> Task objective: Excluding any images, copy all of the lines below precisely as written.

··· Provided data

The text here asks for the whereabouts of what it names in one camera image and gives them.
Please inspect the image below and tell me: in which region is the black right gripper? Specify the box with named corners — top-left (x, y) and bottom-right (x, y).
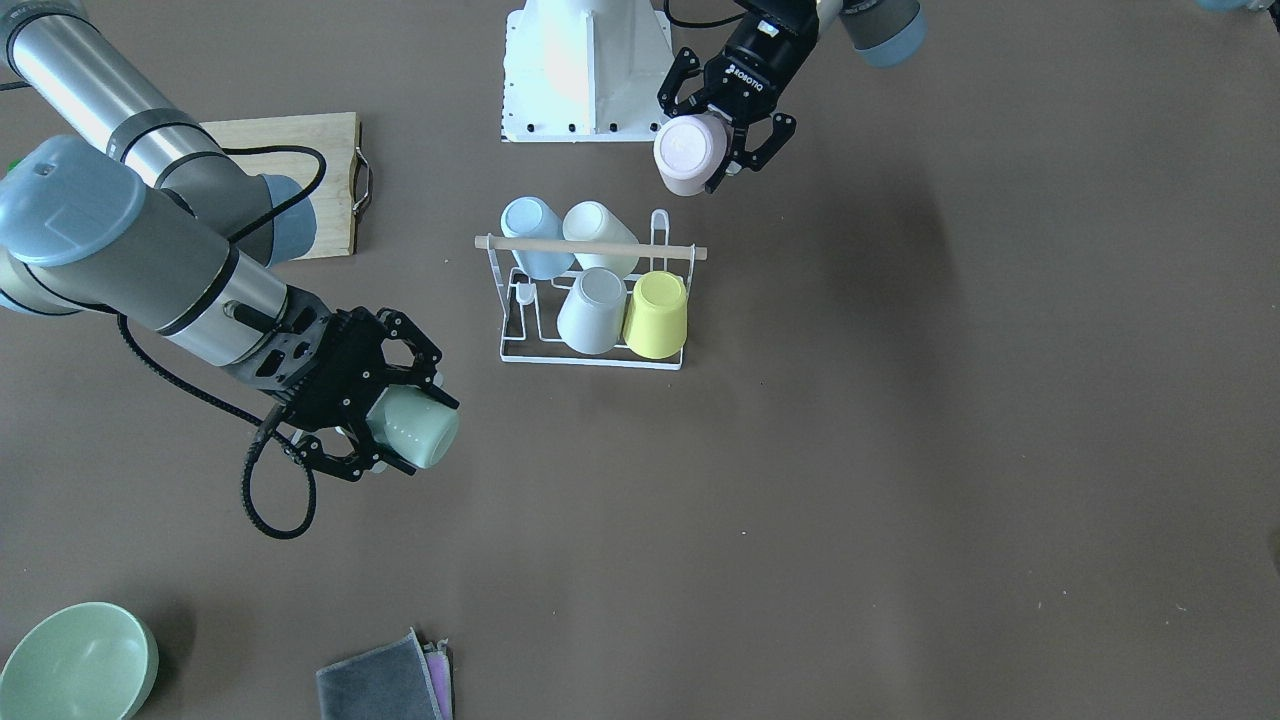
top-left (225, 290), bottom-right (460, 483)

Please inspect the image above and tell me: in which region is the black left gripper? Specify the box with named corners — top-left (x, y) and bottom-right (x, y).
top-left (657, 1), bottom-right (819, 193)

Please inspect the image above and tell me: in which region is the mint green cup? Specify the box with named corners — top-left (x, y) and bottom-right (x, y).
top-left (366, 386), bottom-right (460, 469)

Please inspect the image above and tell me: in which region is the pink cup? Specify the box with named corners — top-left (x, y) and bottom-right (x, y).
top-left (653, 113), bottom-right (730, 197)

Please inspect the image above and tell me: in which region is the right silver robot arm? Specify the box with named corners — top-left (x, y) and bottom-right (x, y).
top-left (1, 1), bottom-right (460, 480)

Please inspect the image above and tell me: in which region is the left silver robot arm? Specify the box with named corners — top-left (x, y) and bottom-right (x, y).
top-left (653, 1), bottom-right (927, 197)

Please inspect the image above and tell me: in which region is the white cup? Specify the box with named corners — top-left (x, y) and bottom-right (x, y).
top-left (562, 201), bottom-right (639, 278)

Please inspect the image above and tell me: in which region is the light blue cup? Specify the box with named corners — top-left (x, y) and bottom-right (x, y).
top-left (500, 196), bottom-right (576, 281)

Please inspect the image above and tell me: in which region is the yellow cup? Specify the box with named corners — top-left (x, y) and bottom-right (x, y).
top-left (622, 272), bottom-right (689, 359)

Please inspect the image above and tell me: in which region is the grey cup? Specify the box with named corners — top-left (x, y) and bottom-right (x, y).
top-left (557, 268), bottom-right (627, 355)

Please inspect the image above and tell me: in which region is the wooden cutting board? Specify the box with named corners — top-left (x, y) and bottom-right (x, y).
top-left (198, 111), bottom-right (374, 263)

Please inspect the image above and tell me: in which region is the grey folded cloth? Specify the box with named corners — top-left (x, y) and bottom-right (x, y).
top-left (316, 632), bottom-right (454, 719)

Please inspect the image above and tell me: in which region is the mint green bowl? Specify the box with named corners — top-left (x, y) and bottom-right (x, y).
top-left (1, 602), bottom-right (159, 719)

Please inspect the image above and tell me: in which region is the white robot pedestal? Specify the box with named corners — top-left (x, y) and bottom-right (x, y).
top-left (500, 1), bottom-right (675, 143)

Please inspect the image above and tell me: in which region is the white wire cup holder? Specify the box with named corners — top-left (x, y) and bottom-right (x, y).
top-left (474, 209), bottom-right (708, 372)

······

> Response:
The text here asks for the whereabouts of what it names in one camera image and gives them.
Please inspect the image below and tell me: in which region is the black right gripper? Specify the box with named corners — top-left (x, y) and bottom-right (x, y).
top-left (225, 290), bottom-right (460, 483)

Please inspect the image above and tell me: in which region is the black left gripper? Specify the box with named corners — top-left (x, y) and bottom-right (x, y).
top-left (657, 1), bottom-right (819, 193)

Please inspect the image above and tell me: in which region is the mint green cup? Specify the box with named corners — top-left (x, y) and bottom-right (x, y).
top-left (366, 386), bottom-right (460, 469)

Please inspect the image above and tell me: in which region is the pink cup? Specify the box with named corners — top-left (x, y) and bottom-right (x, y).
top-left (653, 113), bottom-right (730, 197)

Please inspect the image above and tell me: in which region is the right silver robot arm? Specify the box with named corners — top-left (x, y) and bottom-right (x, y).
top-left (1, 1), bottom-right (460, 480)

Please inspect the image above and tell me: in which region is the left silver robot arm? Specify the box with named corners — top-left (x, y) and bottom-right (x, y).
top-left (653, 1), bottom-right (927, 197)

Please inspect the image above and tell me: in which region is the white cup? Specify the box with named corners — top-left (x, y) and bottom-right (x, y).
top-left (562, 201), bottom-right (639, 278)

Please inspect the image above and tell me: in which region is the light blue cup? Specify the box with named corners — top-left (x, y) and bottom-right (x, y).
top-left (500, 196), bottom-right (576, 281)

Please inspect the image above and tell me: in which region is the yellow cup? Specify the box with named corners — top-left (x, y) and bottom-right (x, y).
top-left (622, 272), bottom-right (689, 359)

Please inspect the image above and tell me: in which region is the grey cup? Specify the box with named corners — top-left (x, y) and bottom-right (x, y).
top-left (557, 268), bottom-right (627, 355)

Please inspect the image above and tell me: in which region is the wooden cutting board? Specify the box with named corners — top-left (x, y) and bottom-right (x, y).
top-left (198, 111), bottom-right (374, 263)

Please inspect the image above and tell me: in which region is the grey folded cloth? Specify the box with named corners — top-left (x, y) and bottom-right (x, y).
top-left (316, 632), bottom-right (454, 719)

Please inspect the image above and tell me: in which region is the mint green bowl? Specify the box with named corners — top-left (x, y) and bottom-right (x, y).
top-left (1, 602), bottom-right (159, 719)

Please inspect the image above and tell me: in which region is the white robot pedestal? Specify the box with named corners — top-left (x, y) and bottom-right (x, y).
top-left (500, 1), bottom-right (675, 143)

Please inspect the image above and tell me: in which region is the white wire cup holder? Specify the box with named corners — top-left (x, y) and bottom-right (x, y).
top-left (474, 209), bottom-right (708, 372)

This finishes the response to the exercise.